Size: A business unit can only function efficiently, if people know almost everyone around them. Hence, they are generally split when they grow above 150 people to diminish alienation and foster co-operation.

Strikes: The following rules are followed during a strike: "1) treat everyone as adults; 2) tell the strikers that no one will be punished when they return; 3) don’t keep the records of who came to work and who led the walkout; 4) never call the police or try to break up a picket line; 5) maintain all benefits; 6) don’t keep workers or union leaders out of the factory; 7) insist that everyone respects the rights of those who want to work; 8) don’t fire anyone during or after the strike."

Support Staff: At Semco everyone copies, faxes, phones and picks-up his guests himself, as secretary jobs have been taken off the payroll.

Training: Instead of formal training programmes, employees are asked to envision their future and are then supported to gain these qualifications through training, which is approved at the weekly business unit meetings.

Transparency: All corporate information is publicly available, such as statistics on salaries, strategies, productivity and profitability. Employees are taught to read financial documents, question managers and talk with the media freely.

Work at home: It is allowed and encouraged, as it enhances concentration, productivity and peoples personal flexibility.

==Survival Manual==
Authority: Many positions bear authority, yet any sort of negative pressure, fear, insecurity or disrespect caused by exploiting authority is intolerable.

Change: Semco changes a lot, it's a key characteristic considered to be healthy and positive, so do not fear change.

Clothing and Appearance: Feel free to wear whatever you want.

Evaluation by Subordinates: Twice a year you will be asked to evaluate your boss, be frank and honest on paper and also in the following discussion.

Factory Committees: The factory represents the interest of each business unit. Read the charter, participate, make sure your committee effectively defends your interest – which many times will not coincide with Semco's interests. See this conflict as healthy and necessary.

Hiring: Prior to hiring and promoting, other employees in the unit interview and evaluate candidates.

Job Security and Age: Anyone who has been at Semco for three years or is above 50 enjoys special protection, making a long list of approvals necessary, which offers security. Still, everybody can be laid-off.

Participation: The companies philosophy is built on participation and involvement. Engage, give opinions, seek advancement, participate in elections, get in touch with the factory committee, don't just be another employee.

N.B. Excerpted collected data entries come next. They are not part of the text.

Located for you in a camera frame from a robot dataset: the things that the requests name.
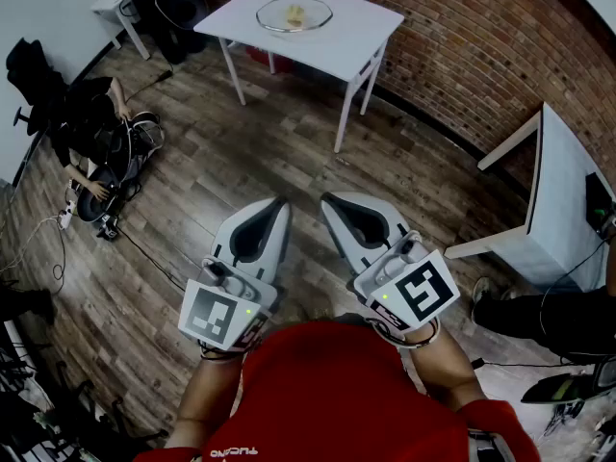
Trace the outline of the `black flat device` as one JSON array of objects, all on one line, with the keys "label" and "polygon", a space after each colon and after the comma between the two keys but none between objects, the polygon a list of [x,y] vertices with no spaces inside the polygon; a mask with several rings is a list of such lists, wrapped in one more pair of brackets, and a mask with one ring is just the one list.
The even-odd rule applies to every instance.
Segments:
[{"label": "black flat device", "polygon": [[602,239],[610,226],[616,226],[616,202],[609,195],[597,173],[585,177],[586,221]]}]

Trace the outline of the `white side table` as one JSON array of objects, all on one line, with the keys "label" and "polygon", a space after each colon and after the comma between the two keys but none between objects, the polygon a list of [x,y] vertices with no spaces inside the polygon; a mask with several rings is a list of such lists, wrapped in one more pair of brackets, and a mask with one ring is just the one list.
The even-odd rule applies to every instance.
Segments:
[{"label": "white side table", "polygon": [[544,103],[477,167],[490,167],[533,133],[537,143],[525,222],[450,246],[445,256],[454,260],[493,252],[538,289],[597,289],[605,282],[608,246],[586,220],[585,177],[595,173],[603,184],[607,181],[552,107]]}]

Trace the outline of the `person's red shirt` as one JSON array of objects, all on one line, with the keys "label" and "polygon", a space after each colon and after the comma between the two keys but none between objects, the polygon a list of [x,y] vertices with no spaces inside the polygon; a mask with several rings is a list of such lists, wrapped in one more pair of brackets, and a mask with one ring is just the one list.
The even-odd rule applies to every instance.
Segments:
[{"label": "person's red shirt", "polygon": [[275,330],[238,355],[239,390],[210,440],[134,462],[541,462],[508,402],[452,411],[353,316]]}]

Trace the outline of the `person's right forearm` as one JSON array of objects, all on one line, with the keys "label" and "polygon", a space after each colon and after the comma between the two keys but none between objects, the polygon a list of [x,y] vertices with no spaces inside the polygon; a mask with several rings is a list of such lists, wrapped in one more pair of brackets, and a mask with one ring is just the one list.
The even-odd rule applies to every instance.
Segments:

Private Life: A person's private affairs have nothing to do with the company and therefore are of no interest to Semco, given that they do not interfere with work. If help is required, the Human Resource department offers consulting and advice.

Organizational Chart: There is no formal organization chart, as leaders have to earn prior respect to be in their position. In case of utter necessity, the company structure is sketched and afterwards dispensed.

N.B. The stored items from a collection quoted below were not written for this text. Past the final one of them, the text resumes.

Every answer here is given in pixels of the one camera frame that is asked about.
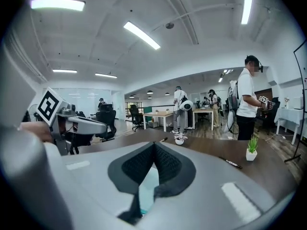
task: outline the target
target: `green plant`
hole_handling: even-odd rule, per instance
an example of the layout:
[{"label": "green plant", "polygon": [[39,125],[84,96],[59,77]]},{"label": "green plant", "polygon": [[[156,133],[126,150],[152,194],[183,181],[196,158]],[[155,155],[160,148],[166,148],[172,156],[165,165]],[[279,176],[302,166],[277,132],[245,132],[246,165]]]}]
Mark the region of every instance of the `green plant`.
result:
[{"label": "green plant", "polygon": [[257,150],[257,142],[258,142],[258,137],[253,137],[248,141],[248,151],[250,153],[254,153]]}]

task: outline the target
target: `gray pants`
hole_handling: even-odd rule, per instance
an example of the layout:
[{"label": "gray pants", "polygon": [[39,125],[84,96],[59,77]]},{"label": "gray pants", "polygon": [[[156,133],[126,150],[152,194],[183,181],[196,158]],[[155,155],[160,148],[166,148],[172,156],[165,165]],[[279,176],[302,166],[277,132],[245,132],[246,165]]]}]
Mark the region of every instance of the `gray pants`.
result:
[{"label": "gray pants", "polygon": [[183,110],[174,111],[174,131],[178,131],[178,117],[180,118],[180,132],[183,133],[186,124],[186,112]]}]

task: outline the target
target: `black pen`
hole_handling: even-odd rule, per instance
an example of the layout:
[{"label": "black pen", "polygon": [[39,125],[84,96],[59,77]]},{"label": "black pen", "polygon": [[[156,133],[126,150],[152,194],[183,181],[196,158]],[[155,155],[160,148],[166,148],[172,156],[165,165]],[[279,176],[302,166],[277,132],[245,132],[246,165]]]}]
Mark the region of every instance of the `black pen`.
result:
[{"label": "black pen", "polygon": [[233,162],[231,162],[231,161],[229,161],[229,160],[227,160],[227,159],[224,159],[224,158],[222,158],[222,157],[219,157],[219,158],[222,159],[222,160],[224,160],[225,162],[227,162],[227,163],[229,163],[229,164],[231,164],[231,165],[233,165],[233,166],[239,168],[239,169],[242,169],[242,167],[241,167],[240,165],[237,165],[236,163],[233,163]]}]

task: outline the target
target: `green panel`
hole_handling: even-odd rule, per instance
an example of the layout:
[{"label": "green panel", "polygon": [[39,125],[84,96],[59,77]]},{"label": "green panel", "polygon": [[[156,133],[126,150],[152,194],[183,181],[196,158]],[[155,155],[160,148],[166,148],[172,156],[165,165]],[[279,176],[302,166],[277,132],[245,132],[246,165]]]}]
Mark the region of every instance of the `green panel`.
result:
[{"label": "green panel", "polygon": [[[153,111],[153,108],[151,106],[144,107],[144,113],[151,113]],[[152,117],[145,117],[146,121],[151,121]]]}]

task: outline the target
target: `white tablecloth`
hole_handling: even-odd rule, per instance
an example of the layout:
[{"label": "white tablecloth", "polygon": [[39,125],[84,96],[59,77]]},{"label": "white tablecloth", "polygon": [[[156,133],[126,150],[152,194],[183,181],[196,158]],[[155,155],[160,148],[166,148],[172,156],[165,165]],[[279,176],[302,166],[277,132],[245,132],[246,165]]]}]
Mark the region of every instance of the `white tablecloth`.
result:
[{"label": "white tablecloth", "polygon": [[278,119],[284,119],[300,125],[303,119],[303,110],[278,108],[274,122],[276,123]]}]

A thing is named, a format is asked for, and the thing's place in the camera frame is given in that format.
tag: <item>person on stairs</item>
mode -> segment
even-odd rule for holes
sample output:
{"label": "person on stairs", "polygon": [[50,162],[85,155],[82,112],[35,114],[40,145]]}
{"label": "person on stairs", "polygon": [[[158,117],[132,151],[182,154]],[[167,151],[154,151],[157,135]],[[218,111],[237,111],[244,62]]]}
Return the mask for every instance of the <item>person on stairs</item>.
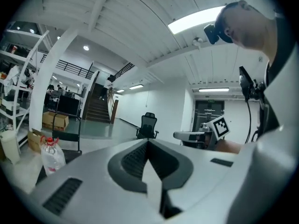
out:
{"label": "person on stairs", "polygon": [[102,88],[101,94],[100,94],[100,99],[104,100],[104,97],[107,98],[107,90],[112,88],[112,82],[110,81],[110,77],[107,78],[105,81],[104,87]]}

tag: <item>trash can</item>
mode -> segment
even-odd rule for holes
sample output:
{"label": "trash can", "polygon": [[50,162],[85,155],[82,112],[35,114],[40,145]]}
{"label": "trash can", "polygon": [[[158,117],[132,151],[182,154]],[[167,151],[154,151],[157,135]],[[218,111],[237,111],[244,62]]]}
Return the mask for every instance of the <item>trash can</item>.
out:
{"label": "trash can", "polygon": [[12,164],[16,164],[16,162],[20,160],[20,154],[15,131],[7,130],[0,133],[0,140],[6,158],[9,159]]}

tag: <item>black cable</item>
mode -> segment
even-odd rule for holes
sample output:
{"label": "black cable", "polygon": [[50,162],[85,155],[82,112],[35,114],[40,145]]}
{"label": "black cable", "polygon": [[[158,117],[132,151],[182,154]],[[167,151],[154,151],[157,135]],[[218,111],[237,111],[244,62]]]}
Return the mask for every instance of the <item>black cable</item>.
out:
{"label": "black cable", "polygon": [[248,107],[248,111],[249,111],[249,130],[248,130],[248,135],[247,135],[245,143],[248,142],[249,137],[250,137],[250,133],[251,133],[251,112],[250,112],[250,107],[249,107],[248,101],[246,103],[247,103],[247,107]]}

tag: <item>staircase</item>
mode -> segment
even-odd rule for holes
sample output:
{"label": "staircase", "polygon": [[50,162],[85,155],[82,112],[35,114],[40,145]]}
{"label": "staircase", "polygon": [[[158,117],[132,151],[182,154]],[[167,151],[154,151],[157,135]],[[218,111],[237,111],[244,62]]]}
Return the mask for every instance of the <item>staircase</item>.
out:
{"label": "staircase", "polygon": [[99,100],[103,86],[95,84],[93,94],[87,109],[87,120],[110,123],[107,100]]}

Semco Woman: Semco has various programmes to encourage female participation, as they have lower promotion, employment and financial opportunities in Brazil. If you are a woman, participate and if you are a man, understand and respect it.

Strikes: Workers’ assemblies are sovereign; as such strikes are part of Semco's democracy representing what people in the company feel and think. Absence from work because of strike is considered normal absenteeism.

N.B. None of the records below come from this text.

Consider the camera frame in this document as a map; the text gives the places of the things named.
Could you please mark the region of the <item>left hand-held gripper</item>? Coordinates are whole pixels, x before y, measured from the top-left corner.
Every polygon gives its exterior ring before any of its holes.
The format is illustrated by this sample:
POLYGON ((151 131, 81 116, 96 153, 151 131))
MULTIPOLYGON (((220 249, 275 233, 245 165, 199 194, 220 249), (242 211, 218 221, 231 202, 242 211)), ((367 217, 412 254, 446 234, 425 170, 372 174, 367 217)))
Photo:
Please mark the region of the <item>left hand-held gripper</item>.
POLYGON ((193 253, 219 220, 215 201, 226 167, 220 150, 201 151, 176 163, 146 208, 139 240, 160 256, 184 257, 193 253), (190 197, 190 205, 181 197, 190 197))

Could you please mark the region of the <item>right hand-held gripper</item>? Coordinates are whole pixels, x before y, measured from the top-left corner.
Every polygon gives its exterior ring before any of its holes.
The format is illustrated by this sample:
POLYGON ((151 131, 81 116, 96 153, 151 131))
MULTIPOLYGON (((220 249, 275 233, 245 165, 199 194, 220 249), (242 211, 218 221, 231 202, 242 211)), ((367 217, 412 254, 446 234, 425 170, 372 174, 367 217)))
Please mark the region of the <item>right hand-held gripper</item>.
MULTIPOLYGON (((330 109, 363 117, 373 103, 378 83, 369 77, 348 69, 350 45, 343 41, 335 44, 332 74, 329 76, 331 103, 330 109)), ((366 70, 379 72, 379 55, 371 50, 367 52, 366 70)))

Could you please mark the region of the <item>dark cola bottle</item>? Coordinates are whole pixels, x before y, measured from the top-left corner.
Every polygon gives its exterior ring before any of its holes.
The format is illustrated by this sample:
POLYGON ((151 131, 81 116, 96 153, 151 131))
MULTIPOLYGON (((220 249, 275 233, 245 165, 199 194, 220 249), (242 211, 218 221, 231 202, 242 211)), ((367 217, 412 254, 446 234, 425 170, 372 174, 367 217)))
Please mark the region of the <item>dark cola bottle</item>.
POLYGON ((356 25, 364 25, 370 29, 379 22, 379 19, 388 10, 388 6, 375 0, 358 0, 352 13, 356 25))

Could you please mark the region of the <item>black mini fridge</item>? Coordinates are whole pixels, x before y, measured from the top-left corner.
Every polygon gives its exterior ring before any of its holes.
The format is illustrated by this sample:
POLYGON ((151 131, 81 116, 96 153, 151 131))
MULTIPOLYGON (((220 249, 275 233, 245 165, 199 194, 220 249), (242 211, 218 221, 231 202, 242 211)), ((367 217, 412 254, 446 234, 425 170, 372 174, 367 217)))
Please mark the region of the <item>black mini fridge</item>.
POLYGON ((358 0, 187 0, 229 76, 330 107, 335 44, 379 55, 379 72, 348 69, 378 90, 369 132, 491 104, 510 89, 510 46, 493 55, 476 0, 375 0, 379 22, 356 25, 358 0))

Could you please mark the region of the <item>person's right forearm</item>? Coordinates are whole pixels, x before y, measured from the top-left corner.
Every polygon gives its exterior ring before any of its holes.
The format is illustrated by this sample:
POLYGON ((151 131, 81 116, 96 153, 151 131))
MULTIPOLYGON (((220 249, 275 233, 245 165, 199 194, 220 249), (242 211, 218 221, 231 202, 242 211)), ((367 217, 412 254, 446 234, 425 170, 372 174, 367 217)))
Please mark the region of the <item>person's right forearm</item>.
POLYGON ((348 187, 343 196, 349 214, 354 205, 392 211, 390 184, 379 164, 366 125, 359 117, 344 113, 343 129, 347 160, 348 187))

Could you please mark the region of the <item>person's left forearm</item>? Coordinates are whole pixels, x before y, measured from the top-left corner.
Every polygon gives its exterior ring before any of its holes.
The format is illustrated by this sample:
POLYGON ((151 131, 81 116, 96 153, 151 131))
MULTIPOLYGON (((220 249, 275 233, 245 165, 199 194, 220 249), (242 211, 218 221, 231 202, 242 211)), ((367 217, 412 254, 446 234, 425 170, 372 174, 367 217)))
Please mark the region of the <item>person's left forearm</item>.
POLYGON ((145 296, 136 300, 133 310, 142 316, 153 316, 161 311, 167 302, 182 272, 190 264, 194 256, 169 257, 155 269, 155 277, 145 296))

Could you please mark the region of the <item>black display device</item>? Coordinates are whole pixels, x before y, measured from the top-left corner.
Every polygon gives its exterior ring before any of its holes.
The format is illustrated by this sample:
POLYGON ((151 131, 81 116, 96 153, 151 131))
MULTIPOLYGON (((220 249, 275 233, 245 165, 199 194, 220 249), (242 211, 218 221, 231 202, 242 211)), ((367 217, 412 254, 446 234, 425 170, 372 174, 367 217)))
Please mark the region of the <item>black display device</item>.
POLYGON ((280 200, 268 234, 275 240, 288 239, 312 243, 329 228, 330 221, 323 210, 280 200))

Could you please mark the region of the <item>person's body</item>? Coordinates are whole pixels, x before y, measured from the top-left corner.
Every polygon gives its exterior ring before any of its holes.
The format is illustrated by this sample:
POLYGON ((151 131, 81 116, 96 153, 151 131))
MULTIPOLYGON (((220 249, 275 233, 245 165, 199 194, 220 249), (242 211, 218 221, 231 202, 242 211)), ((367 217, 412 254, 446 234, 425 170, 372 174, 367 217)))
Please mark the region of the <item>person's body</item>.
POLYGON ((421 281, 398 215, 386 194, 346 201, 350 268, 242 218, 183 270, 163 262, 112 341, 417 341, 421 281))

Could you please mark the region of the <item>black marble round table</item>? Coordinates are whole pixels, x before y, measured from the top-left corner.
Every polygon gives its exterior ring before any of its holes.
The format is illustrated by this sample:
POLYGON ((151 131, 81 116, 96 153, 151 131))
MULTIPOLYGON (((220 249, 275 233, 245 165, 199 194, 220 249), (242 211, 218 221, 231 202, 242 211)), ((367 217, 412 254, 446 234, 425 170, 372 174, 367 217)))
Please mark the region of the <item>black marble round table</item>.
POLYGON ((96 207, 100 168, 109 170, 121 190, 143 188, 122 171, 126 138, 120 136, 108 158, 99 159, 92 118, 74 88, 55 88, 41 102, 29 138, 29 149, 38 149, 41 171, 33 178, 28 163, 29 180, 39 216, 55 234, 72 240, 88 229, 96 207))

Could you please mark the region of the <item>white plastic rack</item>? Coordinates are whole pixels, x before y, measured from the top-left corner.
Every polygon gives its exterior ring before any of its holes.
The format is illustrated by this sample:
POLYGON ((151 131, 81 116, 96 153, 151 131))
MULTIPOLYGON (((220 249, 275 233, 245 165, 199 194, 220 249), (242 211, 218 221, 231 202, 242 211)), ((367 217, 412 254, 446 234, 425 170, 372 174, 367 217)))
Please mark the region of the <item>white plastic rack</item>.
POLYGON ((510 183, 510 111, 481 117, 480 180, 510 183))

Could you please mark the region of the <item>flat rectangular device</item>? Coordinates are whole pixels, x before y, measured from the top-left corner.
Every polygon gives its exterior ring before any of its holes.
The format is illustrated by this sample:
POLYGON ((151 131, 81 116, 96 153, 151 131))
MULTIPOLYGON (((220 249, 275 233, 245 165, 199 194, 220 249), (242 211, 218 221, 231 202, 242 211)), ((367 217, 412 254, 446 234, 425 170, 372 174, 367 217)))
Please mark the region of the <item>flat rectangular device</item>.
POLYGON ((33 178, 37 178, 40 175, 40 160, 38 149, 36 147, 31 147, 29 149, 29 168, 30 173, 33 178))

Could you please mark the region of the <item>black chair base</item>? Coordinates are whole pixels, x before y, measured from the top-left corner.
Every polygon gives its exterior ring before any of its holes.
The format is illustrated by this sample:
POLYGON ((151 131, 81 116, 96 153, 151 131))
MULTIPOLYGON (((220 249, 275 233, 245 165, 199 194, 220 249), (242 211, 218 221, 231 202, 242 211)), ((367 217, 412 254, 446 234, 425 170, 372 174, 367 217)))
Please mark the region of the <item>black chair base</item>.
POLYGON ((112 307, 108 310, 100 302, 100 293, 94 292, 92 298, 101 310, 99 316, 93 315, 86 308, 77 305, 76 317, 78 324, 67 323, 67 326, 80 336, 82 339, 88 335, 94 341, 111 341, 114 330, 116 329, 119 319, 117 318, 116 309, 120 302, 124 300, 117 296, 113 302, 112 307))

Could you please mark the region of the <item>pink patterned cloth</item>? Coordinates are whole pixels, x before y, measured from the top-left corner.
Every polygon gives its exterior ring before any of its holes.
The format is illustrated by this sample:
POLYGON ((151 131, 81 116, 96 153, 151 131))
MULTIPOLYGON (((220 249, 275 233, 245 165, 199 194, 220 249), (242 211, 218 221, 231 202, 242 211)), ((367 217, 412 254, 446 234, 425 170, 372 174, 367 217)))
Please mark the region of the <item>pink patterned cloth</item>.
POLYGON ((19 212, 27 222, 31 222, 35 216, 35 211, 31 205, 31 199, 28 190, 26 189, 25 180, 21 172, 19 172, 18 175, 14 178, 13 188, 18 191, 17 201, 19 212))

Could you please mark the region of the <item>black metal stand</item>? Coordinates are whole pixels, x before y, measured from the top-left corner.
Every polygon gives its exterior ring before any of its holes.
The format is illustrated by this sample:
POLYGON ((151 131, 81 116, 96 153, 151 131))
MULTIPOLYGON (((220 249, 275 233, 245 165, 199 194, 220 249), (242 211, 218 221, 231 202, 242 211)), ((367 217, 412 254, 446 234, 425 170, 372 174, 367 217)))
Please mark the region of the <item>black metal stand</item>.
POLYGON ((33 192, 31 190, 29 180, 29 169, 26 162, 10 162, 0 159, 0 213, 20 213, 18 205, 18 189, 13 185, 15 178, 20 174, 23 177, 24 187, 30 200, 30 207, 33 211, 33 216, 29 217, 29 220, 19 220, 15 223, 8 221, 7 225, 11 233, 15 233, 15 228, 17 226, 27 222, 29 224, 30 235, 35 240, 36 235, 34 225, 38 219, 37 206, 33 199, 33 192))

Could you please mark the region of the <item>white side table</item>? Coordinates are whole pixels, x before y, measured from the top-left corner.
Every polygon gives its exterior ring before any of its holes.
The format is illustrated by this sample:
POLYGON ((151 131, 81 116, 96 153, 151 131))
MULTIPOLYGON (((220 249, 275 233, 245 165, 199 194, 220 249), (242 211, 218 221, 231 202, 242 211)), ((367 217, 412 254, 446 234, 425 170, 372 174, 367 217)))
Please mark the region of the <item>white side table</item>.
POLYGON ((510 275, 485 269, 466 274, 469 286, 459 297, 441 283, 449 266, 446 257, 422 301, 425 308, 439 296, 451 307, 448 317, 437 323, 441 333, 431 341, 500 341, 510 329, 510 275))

Suggestions: There are no prizes or rewards for suggestions, as they are an integral part of our business culture.

Unions: Everybody's free to unionize, as they are important to protect our workers. We insist on mutual respect or dialogue, forbidding persecution of union members in any way.

Vacations: Everybody should take his 30 days of vacation every year, they are vital to recover health and recharge. There is no excuse for not using vacation days.

Working Environment: Feel free to change the environment surrounding you, according to your preferences and those who surround you at work.

Working Hours: The responsibility for setting working hours and fulfilling the requirements depends on each employee, as Semco does its best to adapt the working hours to each person's preferences.